The other snarl is foreign language in 5th grade. There is one more installment of the Latin for Children series we’ve been doing for the past two years, so it makes sense to complete it. Beyond that, I’m not sure I’m enough of a believer in the value of Latin instruction to continue with it. It has been useful in shedding light on English grammar, and it will be useful when we take up a modern language and see its roots in Latin. But beyond that I don’t yet see the purpose of years of study.
The Well-Trained Mind recommends starting a modern language simultaneously with Latin in 5th grade. I find myself balking at this. It seems like a heavier academic load than necessary for 5th grade. Besides that, the expense of Rosetta Stone or PowerSpeak is a bit staggering (upwards of $200 for a year). There is a Spanish course through Veritas Press, the originator of our Latin course, that costs less, but I have to admit that if and when we do it, Rosetta Stone is the most appealing program to me. I think we may forgo Spanish next year and continue with Latin, then make a break from Latin into a modern language the following year.
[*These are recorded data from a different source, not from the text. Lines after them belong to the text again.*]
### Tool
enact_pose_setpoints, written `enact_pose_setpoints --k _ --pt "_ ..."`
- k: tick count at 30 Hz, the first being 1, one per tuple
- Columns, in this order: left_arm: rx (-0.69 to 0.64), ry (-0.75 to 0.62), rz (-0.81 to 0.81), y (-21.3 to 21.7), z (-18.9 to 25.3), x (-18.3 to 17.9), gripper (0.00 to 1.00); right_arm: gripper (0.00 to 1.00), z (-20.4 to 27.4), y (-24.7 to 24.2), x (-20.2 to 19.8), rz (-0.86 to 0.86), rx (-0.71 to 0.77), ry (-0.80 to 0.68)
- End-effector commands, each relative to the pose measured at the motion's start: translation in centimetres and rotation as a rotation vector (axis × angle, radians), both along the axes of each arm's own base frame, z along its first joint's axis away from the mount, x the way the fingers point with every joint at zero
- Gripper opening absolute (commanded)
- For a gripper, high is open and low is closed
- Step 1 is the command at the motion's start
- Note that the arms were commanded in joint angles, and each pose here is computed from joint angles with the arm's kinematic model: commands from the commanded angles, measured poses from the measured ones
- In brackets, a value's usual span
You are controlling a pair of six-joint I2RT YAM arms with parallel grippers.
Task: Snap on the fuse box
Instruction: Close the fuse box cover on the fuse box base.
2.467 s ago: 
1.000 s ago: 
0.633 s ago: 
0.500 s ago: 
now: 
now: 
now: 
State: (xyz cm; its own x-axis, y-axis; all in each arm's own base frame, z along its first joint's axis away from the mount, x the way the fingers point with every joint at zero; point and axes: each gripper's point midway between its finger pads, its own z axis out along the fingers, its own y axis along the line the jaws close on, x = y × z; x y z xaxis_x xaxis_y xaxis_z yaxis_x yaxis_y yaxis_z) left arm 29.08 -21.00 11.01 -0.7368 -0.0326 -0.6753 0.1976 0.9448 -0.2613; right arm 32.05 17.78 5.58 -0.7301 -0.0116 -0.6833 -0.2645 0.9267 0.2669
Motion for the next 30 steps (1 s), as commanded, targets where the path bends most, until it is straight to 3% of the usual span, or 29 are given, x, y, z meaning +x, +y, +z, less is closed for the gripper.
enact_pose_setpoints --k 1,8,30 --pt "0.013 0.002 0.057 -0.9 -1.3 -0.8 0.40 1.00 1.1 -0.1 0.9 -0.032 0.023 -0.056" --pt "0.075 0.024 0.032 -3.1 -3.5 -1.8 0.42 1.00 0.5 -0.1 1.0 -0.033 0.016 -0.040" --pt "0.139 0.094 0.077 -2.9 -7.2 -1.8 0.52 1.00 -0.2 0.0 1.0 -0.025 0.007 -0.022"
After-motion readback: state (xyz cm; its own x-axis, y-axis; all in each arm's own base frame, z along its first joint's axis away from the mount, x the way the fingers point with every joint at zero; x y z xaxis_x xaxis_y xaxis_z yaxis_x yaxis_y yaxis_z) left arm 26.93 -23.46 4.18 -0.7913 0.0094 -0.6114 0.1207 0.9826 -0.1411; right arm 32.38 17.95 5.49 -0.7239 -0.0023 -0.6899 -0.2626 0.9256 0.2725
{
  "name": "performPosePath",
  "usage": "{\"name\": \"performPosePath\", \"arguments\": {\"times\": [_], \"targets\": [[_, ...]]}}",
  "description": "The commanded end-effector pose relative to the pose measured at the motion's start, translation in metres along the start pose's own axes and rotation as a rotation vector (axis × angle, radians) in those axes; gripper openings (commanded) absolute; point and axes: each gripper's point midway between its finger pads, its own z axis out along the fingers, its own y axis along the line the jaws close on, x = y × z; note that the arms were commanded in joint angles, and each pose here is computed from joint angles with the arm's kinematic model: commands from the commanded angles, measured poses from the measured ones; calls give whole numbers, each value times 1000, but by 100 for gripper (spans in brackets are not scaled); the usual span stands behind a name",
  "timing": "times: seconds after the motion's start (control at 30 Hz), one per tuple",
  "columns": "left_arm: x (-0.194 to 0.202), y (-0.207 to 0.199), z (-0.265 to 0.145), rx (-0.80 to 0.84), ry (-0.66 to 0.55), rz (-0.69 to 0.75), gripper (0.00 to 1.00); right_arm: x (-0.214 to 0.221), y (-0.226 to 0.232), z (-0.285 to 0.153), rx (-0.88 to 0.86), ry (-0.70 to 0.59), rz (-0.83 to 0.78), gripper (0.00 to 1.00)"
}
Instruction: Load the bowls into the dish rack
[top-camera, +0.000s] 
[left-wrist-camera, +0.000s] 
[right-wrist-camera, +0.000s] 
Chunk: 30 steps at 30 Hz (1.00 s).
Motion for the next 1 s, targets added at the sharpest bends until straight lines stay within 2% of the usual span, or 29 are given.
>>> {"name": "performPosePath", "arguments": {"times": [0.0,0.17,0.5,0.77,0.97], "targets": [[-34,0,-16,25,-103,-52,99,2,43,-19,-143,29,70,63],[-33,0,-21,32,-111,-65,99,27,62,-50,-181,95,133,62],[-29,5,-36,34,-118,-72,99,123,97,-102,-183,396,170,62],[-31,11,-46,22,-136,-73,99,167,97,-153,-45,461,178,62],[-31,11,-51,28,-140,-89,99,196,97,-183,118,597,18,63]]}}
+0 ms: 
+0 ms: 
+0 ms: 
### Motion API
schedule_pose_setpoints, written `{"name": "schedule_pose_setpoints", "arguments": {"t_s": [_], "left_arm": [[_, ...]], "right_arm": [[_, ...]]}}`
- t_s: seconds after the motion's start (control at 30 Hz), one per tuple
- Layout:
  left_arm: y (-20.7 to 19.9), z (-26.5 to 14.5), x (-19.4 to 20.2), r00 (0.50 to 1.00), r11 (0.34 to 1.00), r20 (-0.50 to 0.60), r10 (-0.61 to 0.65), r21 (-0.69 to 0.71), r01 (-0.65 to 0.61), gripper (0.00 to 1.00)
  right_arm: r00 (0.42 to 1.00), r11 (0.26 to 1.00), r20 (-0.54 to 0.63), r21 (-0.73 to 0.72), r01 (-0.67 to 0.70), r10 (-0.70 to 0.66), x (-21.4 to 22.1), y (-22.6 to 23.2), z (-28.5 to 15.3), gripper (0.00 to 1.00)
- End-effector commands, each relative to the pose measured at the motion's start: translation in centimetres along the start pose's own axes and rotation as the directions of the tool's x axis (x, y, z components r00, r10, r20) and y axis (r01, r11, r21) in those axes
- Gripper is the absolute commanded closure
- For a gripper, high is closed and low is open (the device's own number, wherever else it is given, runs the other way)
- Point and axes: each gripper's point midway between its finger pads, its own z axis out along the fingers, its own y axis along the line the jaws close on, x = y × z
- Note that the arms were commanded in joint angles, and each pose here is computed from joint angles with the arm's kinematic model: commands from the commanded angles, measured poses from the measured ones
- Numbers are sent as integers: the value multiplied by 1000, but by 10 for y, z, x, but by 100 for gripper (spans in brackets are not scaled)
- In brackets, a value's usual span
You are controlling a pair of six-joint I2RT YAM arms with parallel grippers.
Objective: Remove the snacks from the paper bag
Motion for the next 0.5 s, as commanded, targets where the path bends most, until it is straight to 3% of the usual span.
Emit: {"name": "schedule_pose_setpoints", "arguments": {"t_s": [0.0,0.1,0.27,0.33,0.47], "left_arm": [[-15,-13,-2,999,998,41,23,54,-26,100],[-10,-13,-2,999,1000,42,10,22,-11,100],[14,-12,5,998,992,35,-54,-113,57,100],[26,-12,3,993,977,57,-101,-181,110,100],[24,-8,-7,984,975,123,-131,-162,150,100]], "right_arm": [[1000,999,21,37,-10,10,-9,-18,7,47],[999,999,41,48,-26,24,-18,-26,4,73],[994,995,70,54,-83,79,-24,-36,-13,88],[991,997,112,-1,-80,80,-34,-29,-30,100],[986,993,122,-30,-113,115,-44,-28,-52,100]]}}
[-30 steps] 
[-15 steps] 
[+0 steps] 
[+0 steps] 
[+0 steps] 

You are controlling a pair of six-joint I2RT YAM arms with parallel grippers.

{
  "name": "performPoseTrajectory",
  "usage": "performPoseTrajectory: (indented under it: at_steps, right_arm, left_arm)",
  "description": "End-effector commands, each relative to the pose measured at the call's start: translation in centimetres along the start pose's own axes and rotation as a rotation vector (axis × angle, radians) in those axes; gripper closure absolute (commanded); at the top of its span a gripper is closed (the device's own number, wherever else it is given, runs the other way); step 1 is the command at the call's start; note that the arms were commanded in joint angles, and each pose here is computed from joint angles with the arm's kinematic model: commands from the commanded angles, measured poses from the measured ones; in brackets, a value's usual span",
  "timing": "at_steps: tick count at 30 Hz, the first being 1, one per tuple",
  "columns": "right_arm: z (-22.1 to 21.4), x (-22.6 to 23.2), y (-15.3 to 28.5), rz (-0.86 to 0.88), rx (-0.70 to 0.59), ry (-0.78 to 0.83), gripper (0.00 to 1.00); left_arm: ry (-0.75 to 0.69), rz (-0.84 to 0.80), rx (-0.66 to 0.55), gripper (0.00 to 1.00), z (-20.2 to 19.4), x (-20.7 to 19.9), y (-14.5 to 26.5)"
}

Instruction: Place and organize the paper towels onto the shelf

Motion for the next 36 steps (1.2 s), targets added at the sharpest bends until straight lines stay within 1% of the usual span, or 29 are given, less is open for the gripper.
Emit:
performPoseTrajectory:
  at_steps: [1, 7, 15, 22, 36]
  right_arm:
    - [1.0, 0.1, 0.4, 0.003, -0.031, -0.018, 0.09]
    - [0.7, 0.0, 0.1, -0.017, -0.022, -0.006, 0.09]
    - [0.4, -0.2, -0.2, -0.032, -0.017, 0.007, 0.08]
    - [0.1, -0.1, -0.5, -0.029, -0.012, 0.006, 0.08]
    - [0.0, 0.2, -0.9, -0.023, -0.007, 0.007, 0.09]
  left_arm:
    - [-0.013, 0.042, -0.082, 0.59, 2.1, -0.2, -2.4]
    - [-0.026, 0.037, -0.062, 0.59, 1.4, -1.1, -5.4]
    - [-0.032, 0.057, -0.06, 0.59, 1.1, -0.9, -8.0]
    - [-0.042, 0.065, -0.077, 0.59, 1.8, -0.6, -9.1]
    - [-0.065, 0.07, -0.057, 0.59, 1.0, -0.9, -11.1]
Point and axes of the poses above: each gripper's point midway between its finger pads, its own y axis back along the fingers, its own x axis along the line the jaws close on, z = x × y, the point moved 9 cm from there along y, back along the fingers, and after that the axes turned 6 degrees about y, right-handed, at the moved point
So that’s where things stand at this point with the core subjects. I’m sure there will be changes, but I like getting a head start on some of these choices. I have a box full of books to sell that looked really great when I bought them, but that ended up not being used or that we’ve outgrown. It’s interesting to see how my expectations have changed over the last few years. I’m not thinking there’s a perfect text out there, a silver bullet curriculum. I’m just hoping to make some good minimal choices and then tweak or supplement as needed.